Auch der Anteil der nicht mobilen Gäste steigt kontinuierlich. Tagespflegeeinrichtungen können in der Regel allerdings nur eine sehr begrenzte Zahl an Rollstuhlfahrern aufnehmen. Die zunehmende Zahl an Rollstuhlfahrern stößt besonders an die Grenzen des Fahrdienstes. Mit Zunahme der Rollstuhlfahrer nehmen die Anforderungen an die Fahrzeuge zu. Es werden ggfs. mehr Fahrzeuge mit einer besseren Ausstattung benötigt.

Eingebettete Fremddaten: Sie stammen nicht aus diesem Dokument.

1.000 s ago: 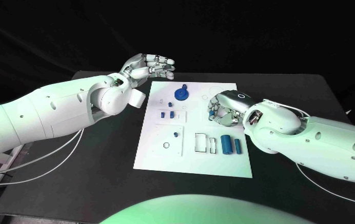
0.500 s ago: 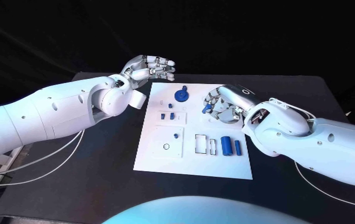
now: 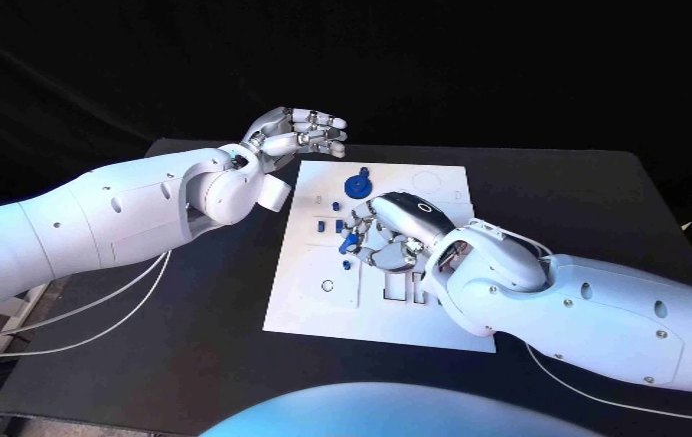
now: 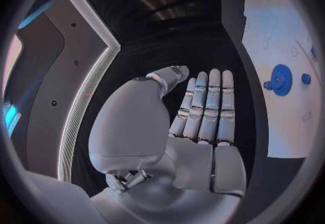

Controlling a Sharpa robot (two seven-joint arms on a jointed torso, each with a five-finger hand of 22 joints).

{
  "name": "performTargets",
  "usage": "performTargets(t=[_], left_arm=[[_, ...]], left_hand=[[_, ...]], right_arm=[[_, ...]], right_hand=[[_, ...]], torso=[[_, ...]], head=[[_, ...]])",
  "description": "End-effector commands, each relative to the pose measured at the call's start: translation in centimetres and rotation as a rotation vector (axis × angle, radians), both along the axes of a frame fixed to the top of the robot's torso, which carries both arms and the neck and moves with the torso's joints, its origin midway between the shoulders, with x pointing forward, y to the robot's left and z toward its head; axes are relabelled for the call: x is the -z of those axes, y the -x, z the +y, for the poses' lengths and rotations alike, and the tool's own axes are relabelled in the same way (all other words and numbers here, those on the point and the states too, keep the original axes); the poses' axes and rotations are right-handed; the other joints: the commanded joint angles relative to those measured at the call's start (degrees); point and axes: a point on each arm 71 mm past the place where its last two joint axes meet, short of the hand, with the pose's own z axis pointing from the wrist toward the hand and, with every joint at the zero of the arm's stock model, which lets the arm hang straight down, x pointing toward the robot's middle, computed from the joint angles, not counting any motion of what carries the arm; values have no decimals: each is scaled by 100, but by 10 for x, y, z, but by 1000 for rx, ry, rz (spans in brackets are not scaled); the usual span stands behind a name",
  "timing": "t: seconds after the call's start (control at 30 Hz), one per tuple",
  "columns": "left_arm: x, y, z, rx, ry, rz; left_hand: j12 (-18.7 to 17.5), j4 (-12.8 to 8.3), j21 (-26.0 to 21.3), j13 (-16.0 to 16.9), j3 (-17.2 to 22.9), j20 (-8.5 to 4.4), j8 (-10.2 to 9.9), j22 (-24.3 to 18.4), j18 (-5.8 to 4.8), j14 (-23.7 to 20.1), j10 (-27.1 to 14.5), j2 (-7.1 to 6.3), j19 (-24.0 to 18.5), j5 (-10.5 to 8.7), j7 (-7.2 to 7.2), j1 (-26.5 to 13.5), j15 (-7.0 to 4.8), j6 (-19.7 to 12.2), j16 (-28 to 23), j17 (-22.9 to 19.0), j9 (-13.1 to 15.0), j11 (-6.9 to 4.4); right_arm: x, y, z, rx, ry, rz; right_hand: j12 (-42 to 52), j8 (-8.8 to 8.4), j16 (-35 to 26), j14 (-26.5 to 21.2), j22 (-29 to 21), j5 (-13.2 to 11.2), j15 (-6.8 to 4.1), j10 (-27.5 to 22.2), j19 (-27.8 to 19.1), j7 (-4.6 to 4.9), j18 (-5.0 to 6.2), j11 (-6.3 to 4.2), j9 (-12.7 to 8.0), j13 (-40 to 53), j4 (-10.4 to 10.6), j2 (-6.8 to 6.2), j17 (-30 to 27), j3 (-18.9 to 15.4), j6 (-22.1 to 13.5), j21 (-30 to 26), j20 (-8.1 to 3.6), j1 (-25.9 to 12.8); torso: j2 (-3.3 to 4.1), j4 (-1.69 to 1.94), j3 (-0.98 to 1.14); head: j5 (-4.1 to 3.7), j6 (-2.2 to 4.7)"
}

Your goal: Assemble the parts on the task board

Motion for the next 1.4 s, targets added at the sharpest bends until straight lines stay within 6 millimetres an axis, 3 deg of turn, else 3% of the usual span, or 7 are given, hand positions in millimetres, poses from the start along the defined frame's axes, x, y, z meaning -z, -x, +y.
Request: performTargets(t=[0.03, 0.2, 0.5, 1.4], left_arm=[[-1, 0, -4, 21, 10, -6], [-1, 0, -5, 23, 10, -5], [-1, 0, -6, 25, 11, -4], [-1, 0, -6, 26, 11, -3]], left_hand=[[-4, -33, -20, 8, 7, 18, -15, -2, 13, -45, -50, 20, -29, 29, 85, -23, -5, -37, -29, 5, -5, 3], [-2, -31, -22, 9, 6, 19, -14, -2, 13, -46, -51, 20, -29, 28, 85, -28, -4, -37, -29, 7, -6, 3], [-2, -31, -22, 9, 6, 19, -14, -2, 13, -46, -51, 20, -29, 28, 85, -28, -4, -37, -29, 7, -6, 3], [-2, -31, -22, 9, 6, 19, -14, -2, 13, -46, -51, 20, -29, 28, 85, -28, -4, -37, -29, 7, -6, 3]], right_arm=[[10, 5, 7, -28, 8, 30], [22, 10, 16, -45, 30, 55], [34, 12, 24, -64, 78, 49], [53, 16, 31, -84, 162, 65]], right_hand=[[4, 9, 19, 188, 779, 30, -26, 31, 21, 2, -85, 3, 42, 9, 47, 20, 2, -1, -26, -25, 0, -51], [-1, 7, 21, 189, 778, 30, -25, 25, 20, 3, -84, 4, 44, 9, 48, 27, 7, 3, -34, -30, 0, -49], [-4, 6, 26, 192, 791, 31, -25, 22, 33, 3, -91, 4, 45, 10, 46, 29, 19, 5, -38, 2, 0, -46], [-12, 7, 32, 196, 802, 33, -24, 14, 44, 6, -96, 5, 53, 15, 33, 33, 31, 13, -49, 25, 0, -31]], torso=[[5, 3, -1], [9, -20, 10], [6, -3, 12], [4, -9, 7]], head=[[51, -21], [127, -55], [110, -77], [147, -136]])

Besuchten in den letzten Jahren überwiegend ältere Frauen über 75 Jahre die Tagespflege, so hat sich in den letzten drei Jahren der Anteil der männlichen Gäste erhöht. Teilweise beträgt der Anteil schon über 50 %. Auch die Nachfrage „jüngerer“ Pflegebedürftiger (unter 60 Jahre) und älterer Menschen mit Behinderung steigt. Es ist davon auszugehen, dass besonders die Zahl älterer Menschen mit Behinderung, die nicht mehr eine beschützende Werkstatt besuchen, sich in den nächsten Jahren erheblich erhöhen wird.

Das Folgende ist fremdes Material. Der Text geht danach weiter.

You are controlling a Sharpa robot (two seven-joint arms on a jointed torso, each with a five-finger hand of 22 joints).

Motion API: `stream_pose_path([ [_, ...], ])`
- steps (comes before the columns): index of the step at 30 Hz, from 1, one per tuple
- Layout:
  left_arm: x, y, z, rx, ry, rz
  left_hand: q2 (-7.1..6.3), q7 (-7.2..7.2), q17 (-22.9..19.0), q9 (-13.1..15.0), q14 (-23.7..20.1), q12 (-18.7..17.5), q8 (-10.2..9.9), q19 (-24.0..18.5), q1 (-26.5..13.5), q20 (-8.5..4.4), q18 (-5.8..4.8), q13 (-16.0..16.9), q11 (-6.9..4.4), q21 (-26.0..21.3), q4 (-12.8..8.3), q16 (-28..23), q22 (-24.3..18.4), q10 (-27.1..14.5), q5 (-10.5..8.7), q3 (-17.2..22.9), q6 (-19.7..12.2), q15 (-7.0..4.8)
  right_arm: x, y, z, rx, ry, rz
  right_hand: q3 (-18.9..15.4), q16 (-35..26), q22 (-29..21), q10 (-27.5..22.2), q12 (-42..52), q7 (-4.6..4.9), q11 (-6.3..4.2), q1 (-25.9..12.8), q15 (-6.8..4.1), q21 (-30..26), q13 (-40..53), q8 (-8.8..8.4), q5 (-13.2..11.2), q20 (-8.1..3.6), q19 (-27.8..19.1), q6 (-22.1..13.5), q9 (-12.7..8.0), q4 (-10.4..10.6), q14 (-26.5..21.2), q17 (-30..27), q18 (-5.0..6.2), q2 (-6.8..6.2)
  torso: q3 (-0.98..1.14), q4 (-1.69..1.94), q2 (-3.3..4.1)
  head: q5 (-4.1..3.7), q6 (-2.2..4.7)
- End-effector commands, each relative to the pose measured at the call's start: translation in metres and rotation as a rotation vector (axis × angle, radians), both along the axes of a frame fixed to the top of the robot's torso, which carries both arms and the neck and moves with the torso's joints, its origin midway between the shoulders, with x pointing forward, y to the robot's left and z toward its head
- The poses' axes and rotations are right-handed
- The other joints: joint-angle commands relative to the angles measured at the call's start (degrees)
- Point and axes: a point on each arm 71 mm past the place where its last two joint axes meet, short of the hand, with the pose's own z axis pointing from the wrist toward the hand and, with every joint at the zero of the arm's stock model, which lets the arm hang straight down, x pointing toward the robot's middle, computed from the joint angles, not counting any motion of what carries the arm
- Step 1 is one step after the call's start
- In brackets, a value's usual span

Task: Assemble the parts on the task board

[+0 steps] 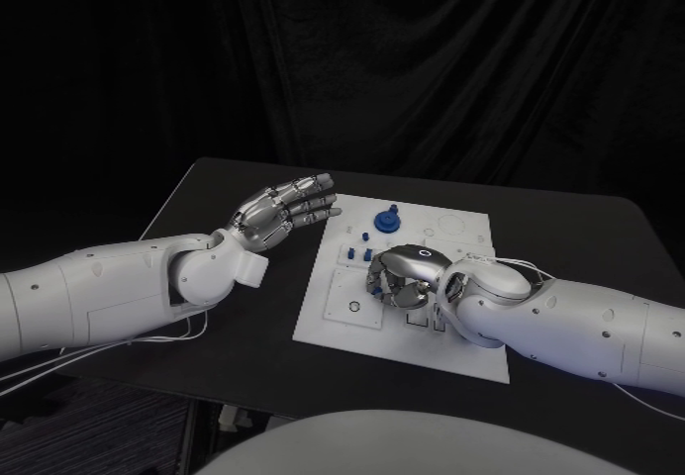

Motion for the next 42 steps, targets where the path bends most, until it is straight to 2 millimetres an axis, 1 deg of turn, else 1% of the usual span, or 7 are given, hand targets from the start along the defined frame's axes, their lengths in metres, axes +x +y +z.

Alle diese Veränderungen führen dazu, dass ggfs. die Inhalte und damit die Konzeption den Anforderungen der Gäste in der Tagespflege angepasst werden muss.

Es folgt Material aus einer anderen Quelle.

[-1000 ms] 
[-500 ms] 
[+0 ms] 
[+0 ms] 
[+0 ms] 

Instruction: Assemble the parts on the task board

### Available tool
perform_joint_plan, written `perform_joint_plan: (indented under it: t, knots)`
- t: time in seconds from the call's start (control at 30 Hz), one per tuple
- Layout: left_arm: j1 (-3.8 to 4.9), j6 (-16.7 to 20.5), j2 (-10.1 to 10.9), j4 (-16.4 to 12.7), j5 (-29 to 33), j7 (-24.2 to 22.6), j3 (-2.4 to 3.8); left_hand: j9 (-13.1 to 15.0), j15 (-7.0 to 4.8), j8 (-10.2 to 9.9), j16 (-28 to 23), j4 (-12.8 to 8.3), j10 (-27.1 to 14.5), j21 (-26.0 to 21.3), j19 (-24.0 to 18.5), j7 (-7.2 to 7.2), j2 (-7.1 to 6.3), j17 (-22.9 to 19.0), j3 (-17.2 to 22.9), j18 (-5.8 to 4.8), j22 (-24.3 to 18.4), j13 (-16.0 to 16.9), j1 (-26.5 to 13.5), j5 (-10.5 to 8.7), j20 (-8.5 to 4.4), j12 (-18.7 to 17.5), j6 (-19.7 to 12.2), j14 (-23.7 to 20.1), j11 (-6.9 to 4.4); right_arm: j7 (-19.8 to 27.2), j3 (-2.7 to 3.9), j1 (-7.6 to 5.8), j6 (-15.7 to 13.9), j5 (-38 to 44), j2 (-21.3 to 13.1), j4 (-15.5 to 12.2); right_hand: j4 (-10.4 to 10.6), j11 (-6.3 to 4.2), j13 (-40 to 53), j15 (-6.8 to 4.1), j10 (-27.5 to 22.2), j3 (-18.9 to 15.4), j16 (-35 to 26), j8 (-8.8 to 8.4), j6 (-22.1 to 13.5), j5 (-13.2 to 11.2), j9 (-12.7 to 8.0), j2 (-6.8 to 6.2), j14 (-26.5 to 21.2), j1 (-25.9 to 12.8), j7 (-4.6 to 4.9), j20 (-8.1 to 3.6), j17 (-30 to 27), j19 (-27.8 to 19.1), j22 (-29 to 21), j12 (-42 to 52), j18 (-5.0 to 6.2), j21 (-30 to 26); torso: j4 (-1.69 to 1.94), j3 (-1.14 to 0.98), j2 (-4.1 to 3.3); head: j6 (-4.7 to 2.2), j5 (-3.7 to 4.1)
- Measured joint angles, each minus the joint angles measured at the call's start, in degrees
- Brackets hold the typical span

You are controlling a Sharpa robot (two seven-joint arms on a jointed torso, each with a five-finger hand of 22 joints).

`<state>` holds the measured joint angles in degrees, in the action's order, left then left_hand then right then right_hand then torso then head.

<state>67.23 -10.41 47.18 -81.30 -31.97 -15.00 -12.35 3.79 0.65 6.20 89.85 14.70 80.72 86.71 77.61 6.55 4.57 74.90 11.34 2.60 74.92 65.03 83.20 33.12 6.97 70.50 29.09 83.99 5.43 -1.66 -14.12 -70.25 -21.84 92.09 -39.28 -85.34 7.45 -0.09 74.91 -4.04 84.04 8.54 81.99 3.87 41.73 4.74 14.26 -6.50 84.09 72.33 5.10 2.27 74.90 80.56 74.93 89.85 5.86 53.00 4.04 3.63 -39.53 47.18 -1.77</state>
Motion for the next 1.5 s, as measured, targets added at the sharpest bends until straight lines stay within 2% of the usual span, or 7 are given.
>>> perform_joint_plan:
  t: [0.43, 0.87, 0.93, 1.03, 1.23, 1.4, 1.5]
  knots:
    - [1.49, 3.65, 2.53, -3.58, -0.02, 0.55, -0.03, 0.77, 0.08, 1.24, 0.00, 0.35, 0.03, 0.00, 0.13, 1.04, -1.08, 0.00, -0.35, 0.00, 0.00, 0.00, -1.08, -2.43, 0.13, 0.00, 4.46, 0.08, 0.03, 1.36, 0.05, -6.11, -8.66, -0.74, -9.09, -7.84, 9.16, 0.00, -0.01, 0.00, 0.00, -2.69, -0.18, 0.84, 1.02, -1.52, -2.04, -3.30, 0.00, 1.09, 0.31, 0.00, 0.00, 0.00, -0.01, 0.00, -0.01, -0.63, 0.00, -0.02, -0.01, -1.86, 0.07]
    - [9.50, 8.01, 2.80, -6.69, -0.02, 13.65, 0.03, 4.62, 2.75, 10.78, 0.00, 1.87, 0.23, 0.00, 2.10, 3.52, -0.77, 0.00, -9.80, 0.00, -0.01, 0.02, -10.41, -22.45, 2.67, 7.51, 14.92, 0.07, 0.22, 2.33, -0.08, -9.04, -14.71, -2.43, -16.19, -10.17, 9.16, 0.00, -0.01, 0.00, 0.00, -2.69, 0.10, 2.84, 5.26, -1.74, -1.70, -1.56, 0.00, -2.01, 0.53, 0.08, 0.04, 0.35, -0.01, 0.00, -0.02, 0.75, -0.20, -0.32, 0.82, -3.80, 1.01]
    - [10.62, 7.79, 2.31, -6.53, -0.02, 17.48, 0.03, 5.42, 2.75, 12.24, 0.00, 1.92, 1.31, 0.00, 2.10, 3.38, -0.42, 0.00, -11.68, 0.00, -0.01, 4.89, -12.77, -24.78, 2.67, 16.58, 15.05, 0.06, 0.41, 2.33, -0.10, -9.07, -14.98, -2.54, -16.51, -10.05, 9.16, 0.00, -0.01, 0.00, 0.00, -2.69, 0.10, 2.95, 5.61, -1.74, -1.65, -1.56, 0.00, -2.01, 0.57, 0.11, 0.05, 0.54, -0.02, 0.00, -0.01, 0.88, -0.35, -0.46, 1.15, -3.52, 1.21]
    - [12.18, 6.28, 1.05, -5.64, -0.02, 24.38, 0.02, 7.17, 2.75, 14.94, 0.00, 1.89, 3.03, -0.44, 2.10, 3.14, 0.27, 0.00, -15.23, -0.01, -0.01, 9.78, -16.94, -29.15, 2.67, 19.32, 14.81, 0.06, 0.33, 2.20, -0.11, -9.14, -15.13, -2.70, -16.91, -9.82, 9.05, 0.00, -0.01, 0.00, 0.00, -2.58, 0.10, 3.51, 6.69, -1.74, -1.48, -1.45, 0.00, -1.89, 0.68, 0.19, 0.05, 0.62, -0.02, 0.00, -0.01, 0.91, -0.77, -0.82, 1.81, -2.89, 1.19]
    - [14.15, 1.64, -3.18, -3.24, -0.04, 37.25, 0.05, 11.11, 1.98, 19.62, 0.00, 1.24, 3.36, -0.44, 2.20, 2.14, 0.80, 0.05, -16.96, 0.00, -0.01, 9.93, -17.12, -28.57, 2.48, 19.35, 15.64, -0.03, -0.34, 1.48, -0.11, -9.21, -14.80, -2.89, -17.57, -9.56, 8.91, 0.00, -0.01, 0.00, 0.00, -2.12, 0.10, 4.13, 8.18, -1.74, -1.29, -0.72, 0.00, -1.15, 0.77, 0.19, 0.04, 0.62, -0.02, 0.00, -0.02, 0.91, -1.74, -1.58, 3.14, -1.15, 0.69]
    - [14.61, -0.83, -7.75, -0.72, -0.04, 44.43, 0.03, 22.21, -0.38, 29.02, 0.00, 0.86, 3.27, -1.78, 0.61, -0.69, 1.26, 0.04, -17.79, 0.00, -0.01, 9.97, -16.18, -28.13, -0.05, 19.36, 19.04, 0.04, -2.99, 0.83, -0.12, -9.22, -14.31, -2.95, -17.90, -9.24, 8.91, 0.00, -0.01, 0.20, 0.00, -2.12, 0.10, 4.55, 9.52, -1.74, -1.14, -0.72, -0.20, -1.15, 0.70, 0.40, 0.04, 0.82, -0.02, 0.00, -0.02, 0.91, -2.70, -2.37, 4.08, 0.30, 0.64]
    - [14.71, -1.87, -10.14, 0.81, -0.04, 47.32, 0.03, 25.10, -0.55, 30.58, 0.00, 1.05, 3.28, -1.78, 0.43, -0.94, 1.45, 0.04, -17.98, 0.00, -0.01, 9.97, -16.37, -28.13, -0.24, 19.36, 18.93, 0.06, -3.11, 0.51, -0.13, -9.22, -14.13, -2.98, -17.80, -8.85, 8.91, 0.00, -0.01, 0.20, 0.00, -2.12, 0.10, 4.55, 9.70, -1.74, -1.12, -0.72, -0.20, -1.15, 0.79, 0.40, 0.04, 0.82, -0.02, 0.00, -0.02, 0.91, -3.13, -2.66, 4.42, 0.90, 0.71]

2.2Tagespflege im städtischen undländlichen Bereich

Die Nachfrage an Tagespflegeplätzen ist ungebrochen. In den nächsten Jahren wird die Zahl der Tagespflegeeinrichtungen weiterhin steigen. Wobei man schon genau hinschauen muss, in welchen Regionen noch ein Bedarf vorhanden ist. Im städtischen Raum ist sicherlich in den nächsten Jahren mit einer Bedarfsdeckung zu rechnen. Der Anteil an Tagespflegeeinrichtungen im ländlichen Raum ist allerdings noch unbefriedigend. Obwohl gerade in vielen ländlichen Regionen die Zahl alter und pflegebedürftiger Menschen in den nächsten Jahren überproportional steigen wird. Schlagwort „Landflucht“! Immer mehr Menschen der jüngeren Generationen ziehen in Ballungszentren. Die ältere Generation bleibt in den Gemeinden. Aufgrund unzureichender Infrastruktur, schlechter Verkehrsanbindung, unzureichender kultureller und sozialer Angebote, schlechterer medizinischer Versorgung durch Hausärzte und fehlender Lebensmittelgeschäfte entsteht zunehmend eine soziale Isolation der älteren Bevölkerung. Erschwerend kommt hinzu, dass die ambulante Versorgung in Gemeinden mit ca. 2.000 Einwohnern und weniger immer schwieriger sicherzustellen ist. Lange Anfahrtswege und fehlende Pflegekräfte benachteiligen immer mehr kleine ländliche Kommunen. Ländliche Räume müssen bereits jetzt und auch zukünftig als Brennpunkte des demografischen Wandels besonders betrachtet werden.